Today we celebrate the first day of Winter, the shortest day of the year, followed by the longest night of the year. Tomorrow the light returns, so to speak, as the days begin to get longer.
It's a time to celebrate earth's cycles, which we are a part of. It's a time of rest and renewal and growth - in this long dark and stillness of winter, where the landscape sleeps.
What is the role and benefit of the long dark nights in our lives?
What blessing can it bring and how can it serve us?
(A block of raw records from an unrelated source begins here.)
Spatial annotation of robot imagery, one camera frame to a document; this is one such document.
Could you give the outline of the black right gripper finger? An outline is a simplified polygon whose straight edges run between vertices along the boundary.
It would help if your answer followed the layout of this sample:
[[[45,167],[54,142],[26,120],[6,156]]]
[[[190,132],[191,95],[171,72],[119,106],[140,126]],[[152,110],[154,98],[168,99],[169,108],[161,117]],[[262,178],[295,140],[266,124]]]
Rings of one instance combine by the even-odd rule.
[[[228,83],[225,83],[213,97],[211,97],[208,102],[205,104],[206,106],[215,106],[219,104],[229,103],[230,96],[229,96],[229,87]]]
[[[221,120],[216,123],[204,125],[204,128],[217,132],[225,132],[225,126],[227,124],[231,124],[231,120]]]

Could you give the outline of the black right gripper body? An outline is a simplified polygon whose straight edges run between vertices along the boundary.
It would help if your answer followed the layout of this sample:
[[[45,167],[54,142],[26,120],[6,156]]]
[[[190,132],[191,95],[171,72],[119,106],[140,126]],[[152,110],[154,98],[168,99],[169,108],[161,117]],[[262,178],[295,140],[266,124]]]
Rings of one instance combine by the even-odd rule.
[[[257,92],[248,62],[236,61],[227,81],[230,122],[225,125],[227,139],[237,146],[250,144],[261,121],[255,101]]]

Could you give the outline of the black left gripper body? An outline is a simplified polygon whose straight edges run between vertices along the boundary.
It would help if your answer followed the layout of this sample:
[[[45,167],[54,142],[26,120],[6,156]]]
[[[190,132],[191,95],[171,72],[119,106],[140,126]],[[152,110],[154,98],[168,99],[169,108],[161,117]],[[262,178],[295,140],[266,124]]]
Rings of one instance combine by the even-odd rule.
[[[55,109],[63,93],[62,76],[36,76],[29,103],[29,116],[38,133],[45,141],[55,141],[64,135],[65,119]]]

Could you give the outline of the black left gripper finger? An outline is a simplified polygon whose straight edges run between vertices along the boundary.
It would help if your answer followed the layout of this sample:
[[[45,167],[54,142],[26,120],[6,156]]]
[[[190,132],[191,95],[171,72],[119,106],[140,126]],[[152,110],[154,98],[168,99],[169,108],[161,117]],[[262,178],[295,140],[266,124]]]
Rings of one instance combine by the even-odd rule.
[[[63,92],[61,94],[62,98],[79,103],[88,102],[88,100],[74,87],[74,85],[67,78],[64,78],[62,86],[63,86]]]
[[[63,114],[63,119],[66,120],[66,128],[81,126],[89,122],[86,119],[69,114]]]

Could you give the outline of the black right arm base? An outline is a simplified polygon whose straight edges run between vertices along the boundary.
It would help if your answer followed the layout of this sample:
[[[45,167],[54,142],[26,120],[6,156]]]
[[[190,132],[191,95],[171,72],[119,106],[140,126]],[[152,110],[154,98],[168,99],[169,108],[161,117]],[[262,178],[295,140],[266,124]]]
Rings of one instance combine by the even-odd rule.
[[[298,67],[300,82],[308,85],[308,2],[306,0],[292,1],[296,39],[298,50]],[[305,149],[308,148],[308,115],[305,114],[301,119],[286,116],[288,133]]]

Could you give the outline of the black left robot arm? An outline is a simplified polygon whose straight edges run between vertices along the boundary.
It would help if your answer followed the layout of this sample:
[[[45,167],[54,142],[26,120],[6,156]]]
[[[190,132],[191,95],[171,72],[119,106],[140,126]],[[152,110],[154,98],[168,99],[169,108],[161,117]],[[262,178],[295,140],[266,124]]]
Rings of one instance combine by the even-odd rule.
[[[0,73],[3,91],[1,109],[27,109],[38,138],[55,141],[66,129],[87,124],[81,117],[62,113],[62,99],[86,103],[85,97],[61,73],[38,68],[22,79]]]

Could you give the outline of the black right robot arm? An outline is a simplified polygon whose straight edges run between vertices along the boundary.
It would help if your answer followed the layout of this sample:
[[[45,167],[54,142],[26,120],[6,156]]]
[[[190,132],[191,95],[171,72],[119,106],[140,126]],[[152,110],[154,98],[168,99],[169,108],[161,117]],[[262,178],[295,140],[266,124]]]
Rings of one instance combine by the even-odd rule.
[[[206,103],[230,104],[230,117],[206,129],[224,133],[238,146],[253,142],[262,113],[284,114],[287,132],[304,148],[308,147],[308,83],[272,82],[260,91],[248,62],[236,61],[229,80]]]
Here is some food for thought, taken from "Full Moon Feast: Food and the Hunger for Connection" by Jessica Prentice:
"In "Lights Out: Sleep, Sugar, and Survival", anthropologist T.S. Wiley puts forward a provocative hypothesis. She believes that the rise of degenerative diseases in industrialized countries (especially diabetes, heart disease, cancer, and obesity) can be traced to the invention and widespread use of electricity. Her reasoning is that the use of electric lighting, televisions, and computers after the sun goes down (and our consequent ability to stay up later and sleep less) serves to keep our bodies in an artificial state of perpetual summer. This disrupts our natural hormonal functioning and deprives us of a period of semi-hibernation that our pre-agrarian and even many of our agrarian ancestors would have enjoyed: a winter season of long nights and lots of extra sleep.
Wiley believes that this is the cause of our cravings for sugars and carbohydrates. Our ice age hunter-gatherer ancestors would have had, for the most part, access to sugars and carbohydrates during the summer only, and would have lived on proteins and fats throughout the winter. Wiley claims that we crave sugar because our bodies think its summer all the time, and our bodies have evolved to use carbohydrates to store up energy for the long, sugarless winter--a winter that never really comes in our modern, electrically lit world."
Happy solstice friends. Enjoy the winter.